2015-04-01

By Howard Lax and Melissa Bridges

After more than a decade of loan advertisements that would make a snake oil salesman proud, the Federal Trade Commission (FTC) and the Consumer Financial Protection Bureau (CFPB) are taking enforcement action against a handful of lenders that largely ignored advertising rules. Mortgage lenders and brokers need to heed the lessons buried in these enforcement actions.

FTC Enforcement

In the Matter of Finance Select, Inc. (Finance Select), and In the Matter of First American Title Lending of Georgia, LLC (FATLG), the FTC entered into Consent Orders requiring these auto title loan companies to stop their deceptive advertising practices and to provide clear and conspicuous TILA (Truth in Lending Act) disclosures. The FTC seemed offended by puffery that was once common in the subprime mortgage industry. Finance Select advertisements contained statements such as “no credit check loans,” “1st 30 days 0%,” “cash now,” and “we loan more” to attract, bless their hearts, consumers with little or no financial acumen. FATLG advertisements employed terms such as “drive away with all the help you need,” “0% interest for 30 days,” “get the most money,” “9.5% or lower,” and “lowest rates in town.” Advertisements written half in English and half in Spanish were common, advertisements did not reveal that lower rates were only available to new borrowers and not to borrowers refinancing title loans, and advertisements did not mention that rates were higher if a loan was not repaid within 30 days. The FTC cited these lenders for not disclosing the full effect of failing to repay these loans on time and for omitting a notice that advertised terms were only available for new customers. The FTC also cited these lenders for failing to clearly and conspicuously disclose the Annual Percentage Rate with the interest rate. The FTC imposed no fines, ordered no restitution, imposed no corporate integrity agreements, and issued no prohibition order in relation to these advertisements. The Consent Orders simply told Finance Select and FATLG to quit breaking the law and to keep records of advertisements for five years.
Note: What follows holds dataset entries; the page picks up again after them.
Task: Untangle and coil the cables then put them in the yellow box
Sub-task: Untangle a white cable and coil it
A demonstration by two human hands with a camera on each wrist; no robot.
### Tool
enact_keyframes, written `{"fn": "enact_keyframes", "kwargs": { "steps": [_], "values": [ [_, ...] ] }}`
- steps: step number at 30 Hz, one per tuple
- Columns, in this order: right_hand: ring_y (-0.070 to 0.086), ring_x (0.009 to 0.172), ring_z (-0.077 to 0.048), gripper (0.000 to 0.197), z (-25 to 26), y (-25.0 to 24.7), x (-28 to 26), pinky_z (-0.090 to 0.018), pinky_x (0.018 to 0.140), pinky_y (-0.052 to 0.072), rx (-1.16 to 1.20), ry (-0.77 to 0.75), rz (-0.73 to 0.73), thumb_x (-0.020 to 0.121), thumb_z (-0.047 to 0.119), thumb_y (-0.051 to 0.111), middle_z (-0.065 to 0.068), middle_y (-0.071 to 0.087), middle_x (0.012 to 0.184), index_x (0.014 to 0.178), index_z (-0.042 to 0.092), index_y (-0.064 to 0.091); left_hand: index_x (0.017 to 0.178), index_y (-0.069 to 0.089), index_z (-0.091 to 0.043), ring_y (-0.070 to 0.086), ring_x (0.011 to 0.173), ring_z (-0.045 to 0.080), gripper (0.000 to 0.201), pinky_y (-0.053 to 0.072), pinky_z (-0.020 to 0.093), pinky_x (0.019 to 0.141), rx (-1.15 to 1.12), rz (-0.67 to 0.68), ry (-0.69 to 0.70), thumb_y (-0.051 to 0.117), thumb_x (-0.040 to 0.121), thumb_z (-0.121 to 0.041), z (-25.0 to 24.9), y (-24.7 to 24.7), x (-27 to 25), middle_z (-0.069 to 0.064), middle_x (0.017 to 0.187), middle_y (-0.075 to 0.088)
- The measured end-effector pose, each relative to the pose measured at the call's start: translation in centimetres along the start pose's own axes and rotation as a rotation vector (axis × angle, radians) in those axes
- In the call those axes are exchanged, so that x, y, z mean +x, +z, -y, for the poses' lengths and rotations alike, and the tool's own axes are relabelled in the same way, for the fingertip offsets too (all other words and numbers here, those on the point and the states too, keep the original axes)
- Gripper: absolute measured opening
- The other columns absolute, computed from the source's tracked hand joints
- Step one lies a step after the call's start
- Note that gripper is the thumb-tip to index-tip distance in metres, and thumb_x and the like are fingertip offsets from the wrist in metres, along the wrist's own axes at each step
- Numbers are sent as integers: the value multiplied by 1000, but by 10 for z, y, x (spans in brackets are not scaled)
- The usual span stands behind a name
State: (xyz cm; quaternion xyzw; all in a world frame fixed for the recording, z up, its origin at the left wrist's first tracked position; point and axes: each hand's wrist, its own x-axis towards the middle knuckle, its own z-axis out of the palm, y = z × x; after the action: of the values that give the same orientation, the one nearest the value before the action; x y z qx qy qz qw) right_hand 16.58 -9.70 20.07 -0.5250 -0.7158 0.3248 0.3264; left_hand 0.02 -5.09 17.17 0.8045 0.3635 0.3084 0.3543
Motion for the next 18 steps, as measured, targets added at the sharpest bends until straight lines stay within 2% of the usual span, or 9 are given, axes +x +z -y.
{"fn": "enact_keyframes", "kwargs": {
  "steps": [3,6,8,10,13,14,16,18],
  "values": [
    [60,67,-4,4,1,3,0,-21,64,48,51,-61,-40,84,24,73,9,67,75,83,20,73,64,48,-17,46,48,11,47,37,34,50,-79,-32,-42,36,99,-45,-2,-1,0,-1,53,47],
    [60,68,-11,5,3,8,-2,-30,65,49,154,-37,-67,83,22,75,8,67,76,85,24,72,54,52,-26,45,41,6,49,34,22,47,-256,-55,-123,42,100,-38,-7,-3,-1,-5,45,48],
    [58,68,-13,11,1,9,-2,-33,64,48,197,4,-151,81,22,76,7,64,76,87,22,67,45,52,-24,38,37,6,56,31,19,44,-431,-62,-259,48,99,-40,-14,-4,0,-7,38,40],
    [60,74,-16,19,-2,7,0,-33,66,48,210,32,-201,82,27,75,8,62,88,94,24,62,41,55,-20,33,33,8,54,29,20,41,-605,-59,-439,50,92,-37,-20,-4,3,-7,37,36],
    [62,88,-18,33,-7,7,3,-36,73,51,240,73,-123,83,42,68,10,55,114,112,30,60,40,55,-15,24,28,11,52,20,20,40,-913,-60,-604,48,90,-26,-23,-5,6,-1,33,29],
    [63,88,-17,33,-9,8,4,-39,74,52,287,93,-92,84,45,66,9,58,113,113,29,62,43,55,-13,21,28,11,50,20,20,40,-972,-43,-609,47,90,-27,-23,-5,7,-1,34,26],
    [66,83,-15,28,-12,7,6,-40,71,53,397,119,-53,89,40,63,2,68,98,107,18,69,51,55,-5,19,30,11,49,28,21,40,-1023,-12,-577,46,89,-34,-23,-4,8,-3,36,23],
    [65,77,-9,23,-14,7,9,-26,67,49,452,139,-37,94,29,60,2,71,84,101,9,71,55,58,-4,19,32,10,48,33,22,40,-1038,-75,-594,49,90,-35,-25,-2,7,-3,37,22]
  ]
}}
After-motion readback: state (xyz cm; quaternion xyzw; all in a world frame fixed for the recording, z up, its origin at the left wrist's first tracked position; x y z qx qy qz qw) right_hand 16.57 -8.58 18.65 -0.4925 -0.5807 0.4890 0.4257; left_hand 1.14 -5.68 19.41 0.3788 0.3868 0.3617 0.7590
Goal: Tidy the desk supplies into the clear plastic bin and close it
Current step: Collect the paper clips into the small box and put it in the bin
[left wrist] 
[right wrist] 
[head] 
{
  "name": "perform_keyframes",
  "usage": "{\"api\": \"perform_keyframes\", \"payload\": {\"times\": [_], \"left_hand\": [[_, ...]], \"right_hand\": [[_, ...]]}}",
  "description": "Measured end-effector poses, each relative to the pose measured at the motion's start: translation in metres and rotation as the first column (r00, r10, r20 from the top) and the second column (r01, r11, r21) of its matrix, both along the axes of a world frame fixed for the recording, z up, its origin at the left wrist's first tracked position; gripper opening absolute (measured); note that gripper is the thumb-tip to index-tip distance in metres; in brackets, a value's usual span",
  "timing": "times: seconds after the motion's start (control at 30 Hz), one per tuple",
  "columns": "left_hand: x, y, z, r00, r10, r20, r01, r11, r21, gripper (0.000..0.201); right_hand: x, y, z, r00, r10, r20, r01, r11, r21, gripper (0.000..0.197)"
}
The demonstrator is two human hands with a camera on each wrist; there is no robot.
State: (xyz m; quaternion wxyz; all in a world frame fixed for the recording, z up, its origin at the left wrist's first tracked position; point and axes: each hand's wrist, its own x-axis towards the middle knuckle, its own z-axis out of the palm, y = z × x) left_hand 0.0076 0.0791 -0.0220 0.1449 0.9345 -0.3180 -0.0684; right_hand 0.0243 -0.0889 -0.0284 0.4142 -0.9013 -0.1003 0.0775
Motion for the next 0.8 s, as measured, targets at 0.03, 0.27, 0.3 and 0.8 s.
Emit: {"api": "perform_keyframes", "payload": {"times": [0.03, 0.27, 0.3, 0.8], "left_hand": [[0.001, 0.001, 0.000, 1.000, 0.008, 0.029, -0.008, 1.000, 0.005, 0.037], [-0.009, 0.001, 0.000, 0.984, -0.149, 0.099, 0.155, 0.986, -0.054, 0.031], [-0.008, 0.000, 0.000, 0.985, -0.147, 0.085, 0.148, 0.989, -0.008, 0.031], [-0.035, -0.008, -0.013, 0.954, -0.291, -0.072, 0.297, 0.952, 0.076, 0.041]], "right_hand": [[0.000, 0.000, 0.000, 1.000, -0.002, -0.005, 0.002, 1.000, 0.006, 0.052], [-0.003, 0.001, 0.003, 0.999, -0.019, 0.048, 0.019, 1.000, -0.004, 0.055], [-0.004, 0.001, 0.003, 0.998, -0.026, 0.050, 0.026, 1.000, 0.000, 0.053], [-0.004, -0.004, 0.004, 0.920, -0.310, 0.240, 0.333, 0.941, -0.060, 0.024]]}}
Important lessons are buried in these FTC Consent Orders. The FTC defined what it considers a “clear and conspicuous” financial disclosure. The language highlighted below is the FTC’s definition of what is and is not a clear and conspicuous disclosure.

Lesson 1. Disclosures should contrast with the advertisement.

“In a print advertisement, the disclosure shall be in a type size, location, and in print that contrasts with the background against which it appears, sufficient for an ordinary consumer to notice, read, and comprehend it.”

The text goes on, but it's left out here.